SRX

last person joined: yesterday 

Ask questions and share experiences about the SRX Series, vSRX, and cSRX.

  • 1.  IDP-IPS...how to use on srx firewalls (srx240, srx650, srx3600)

    Posted 01-25-2013 04:21

    hi

    i want to use IDP,IPS features of juniper on srx devices (srx240, srx650, srx3600)...

    1....which of these devices support it???

    2...do i need some liscense to use them on these devices or can i configure and use without it???

    3...do i need to add on some additional hardware on these devices for using IPS,IDP or will it work on same hardware simply???

    Plz if someone can refer some juniper technical document aswell to understand above queries....



  • 2.  RE: IDP-IPS...how to use on srx firewalls (srx240, srx650, srx3600)

    Posted 01-26-2013 09:40

    Hi,

     

    For the Branch Devices i.e SRX100 - SRX650.

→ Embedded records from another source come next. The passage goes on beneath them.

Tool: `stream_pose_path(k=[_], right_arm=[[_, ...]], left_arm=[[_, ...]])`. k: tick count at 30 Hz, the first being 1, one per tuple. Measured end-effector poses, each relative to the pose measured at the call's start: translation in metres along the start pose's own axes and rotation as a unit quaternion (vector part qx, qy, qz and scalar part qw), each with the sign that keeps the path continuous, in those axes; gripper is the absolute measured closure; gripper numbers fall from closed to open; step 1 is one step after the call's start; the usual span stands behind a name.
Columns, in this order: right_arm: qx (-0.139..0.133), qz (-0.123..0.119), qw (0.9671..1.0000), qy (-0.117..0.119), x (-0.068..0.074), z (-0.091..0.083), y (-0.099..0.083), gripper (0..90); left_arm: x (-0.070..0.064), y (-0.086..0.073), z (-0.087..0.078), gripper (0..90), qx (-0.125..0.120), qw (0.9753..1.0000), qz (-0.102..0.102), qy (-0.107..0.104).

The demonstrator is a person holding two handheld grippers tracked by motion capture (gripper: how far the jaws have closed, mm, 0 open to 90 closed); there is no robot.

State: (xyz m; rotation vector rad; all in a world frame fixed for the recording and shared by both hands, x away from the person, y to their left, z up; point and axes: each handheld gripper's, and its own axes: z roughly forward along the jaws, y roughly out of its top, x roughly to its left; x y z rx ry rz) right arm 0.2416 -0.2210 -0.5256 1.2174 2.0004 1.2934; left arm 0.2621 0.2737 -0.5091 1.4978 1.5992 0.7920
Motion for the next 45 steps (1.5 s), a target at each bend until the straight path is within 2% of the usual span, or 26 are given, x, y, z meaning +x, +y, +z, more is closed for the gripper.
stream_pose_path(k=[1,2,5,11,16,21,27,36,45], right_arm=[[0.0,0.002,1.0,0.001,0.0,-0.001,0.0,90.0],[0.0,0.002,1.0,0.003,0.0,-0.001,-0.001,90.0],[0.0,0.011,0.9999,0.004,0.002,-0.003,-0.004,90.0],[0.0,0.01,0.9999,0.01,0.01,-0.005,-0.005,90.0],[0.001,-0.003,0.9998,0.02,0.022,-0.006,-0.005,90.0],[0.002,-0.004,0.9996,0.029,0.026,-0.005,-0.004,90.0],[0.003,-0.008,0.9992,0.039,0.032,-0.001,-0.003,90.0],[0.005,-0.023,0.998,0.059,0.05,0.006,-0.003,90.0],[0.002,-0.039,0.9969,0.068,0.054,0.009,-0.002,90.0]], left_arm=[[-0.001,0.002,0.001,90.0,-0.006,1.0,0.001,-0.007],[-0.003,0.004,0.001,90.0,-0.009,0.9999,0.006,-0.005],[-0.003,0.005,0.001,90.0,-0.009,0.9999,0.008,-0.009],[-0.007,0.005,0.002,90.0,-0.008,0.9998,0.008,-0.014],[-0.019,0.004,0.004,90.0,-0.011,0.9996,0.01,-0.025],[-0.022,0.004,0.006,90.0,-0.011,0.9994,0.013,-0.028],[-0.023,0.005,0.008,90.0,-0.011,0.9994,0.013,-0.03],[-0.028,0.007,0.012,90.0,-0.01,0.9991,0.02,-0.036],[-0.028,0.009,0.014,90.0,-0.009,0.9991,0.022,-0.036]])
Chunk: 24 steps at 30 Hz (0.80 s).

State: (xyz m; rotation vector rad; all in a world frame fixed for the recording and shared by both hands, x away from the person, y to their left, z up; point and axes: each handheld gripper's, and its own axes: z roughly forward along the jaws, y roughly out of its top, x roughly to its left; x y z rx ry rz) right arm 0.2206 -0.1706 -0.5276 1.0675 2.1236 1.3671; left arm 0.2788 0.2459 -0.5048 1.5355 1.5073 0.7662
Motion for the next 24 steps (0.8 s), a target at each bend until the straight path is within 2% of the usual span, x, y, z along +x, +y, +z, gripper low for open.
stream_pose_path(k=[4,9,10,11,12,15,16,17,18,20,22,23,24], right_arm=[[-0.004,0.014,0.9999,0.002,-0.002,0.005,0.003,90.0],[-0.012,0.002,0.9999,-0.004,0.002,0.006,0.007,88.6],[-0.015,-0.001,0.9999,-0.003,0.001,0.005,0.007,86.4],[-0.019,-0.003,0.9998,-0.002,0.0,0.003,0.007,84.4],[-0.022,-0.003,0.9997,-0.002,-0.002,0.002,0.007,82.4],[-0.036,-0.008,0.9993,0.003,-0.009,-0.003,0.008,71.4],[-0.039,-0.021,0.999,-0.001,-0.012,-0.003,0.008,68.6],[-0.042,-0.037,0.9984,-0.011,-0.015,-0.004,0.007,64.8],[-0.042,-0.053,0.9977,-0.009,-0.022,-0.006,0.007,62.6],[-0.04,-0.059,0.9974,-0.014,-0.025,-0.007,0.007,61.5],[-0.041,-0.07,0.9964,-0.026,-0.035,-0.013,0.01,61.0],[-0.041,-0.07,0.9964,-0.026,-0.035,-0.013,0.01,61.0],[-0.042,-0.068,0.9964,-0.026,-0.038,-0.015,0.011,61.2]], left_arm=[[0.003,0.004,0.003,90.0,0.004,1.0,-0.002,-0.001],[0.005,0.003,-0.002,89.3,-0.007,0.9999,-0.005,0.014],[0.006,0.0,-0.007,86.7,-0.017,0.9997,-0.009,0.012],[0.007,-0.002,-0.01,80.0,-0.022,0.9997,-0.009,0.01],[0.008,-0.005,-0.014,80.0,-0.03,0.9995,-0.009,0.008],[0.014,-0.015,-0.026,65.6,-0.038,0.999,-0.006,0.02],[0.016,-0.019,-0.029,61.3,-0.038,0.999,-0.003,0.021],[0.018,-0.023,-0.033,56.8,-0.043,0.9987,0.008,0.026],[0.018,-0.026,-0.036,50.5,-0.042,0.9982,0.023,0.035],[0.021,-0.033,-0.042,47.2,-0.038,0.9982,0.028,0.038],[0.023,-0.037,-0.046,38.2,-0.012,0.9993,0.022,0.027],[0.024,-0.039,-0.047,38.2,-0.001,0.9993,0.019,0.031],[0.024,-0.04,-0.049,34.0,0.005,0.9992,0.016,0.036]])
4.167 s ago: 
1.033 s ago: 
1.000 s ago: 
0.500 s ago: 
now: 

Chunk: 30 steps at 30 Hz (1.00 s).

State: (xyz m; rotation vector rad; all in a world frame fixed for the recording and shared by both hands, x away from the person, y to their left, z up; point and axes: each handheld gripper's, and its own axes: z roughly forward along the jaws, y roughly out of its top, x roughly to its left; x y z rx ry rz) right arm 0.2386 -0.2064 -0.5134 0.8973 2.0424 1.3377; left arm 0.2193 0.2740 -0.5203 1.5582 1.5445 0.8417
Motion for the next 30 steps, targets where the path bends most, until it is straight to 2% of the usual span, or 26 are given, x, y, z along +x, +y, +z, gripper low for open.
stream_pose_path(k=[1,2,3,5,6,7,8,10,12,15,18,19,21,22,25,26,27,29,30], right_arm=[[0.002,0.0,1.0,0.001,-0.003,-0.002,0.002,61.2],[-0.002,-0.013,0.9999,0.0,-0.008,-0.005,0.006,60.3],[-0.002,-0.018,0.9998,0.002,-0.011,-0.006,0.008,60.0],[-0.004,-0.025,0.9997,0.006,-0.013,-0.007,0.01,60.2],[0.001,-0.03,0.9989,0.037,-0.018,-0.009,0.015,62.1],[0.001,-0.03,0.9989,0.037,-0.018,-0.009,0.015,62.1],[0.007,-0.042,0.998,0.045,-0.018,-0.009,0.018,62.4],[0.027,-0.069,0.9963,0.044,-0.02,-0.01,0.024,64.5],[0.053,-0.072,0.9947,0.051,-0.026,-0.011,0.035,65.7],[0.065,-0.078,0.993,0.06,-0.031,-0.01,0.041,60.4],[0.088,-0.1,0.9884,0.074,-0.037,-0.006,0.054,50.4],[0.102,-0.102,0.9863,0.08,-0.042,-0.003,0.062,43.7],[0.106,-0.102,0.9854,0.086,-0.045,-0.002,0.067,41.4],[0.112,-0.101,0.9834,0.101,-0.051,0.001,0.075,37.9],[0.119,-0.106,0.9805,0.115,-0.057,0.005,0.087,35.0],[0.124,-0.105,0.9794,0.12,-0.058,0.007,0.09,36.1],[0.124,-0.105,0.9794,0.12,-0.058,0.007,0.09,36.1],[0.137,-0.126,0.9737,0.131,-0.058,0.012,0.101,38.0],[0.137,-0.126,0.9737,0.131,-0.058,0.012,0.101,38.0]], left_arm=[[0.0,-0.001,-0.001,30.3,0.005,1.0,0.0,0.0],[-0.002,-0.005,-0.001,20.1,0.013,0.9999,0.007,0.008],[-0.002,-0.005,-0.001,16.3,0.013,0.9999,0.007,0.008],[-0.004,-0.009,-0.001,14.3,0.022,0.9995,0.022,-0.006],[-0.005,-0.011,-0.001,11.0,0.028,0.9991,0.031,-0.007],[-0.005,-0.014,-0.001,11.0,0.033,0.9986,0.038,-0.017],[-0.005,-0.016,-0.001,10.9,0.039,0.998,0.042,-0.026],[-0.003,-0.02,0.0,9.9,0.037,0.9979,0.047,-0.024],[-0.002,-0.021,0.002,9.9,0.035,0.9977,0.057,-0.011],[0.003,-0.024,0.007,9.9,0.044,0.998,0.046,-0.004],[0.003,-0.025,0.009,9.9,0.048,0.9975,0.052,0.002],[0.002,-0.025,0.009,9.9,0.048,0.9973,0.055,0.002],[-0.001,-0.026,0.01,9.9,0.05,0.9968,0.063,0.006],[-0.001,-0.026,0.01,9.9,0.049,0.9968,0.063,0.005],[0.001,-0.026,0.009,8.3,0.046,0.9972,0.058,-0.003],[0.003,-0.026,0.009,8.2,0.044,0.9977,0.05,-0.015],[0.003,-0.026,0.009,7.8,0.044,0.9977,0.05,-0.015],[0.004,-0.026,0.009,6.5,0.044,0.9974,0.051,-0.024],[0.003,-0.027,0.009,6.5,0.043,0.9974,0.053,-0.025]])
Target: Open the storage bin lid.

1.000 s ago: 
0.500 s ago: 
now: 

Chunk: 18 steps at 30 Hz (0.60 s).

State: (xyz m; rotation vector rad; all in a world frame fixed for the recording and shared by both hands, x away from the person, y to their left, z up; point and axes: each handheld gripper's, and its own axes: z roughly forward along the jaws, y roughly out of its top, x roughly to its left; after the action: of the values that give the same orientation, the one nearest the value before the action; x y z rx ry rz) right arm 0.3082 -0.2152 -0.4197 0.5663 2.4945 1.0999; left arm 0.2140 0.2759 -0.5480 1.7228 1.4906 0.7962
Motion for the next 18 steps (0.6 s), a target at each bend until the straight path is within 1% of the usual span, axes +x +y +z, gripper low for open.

    - IDP/IPS is possible through a license. E.g SRX100-SMB4-CS or individual license like SRX220-IDP

    - No additional hardware needed. Just ensure the HW is High Memory Version.

     

    For the High-End SRX's

    - IDP not supported. Unless this changed. Last time I checked, they said that this was not a Data Center requirement.

     

     



  • 3.  RE: IDP-IPS...how to use on srx firewalls (srx240, srx650, srx3600)
    Best Answer

    Posted 01-26-2013 10:14

    Hi

     

    Wendohw is right in that IDP requires license and no additional hw
    is needed, but this is true for high-end SRX as well. IDP has been supported
    in SRX3000/5000 since the beginning. It is UTM (Antivirus, etc) that
    is currently not supported on the high-end SRX (UTM is usually considered a
    "remote office" feature).

     

    The main doc page for IDP is
    http://www.juniper.net/techpubs/en_US/junos12.1/information-products/pathway-pages/security/security-idp-index.html

     

    You need a license to update your IDP database. You can take
    advantage of free 30-day trial by issuing a command
    request system license update trial (inet connectivity and DNS needed).



  • 4.  RE: IDP-IPS...how to use on srx firewalls (srx240, srx650, srx3600)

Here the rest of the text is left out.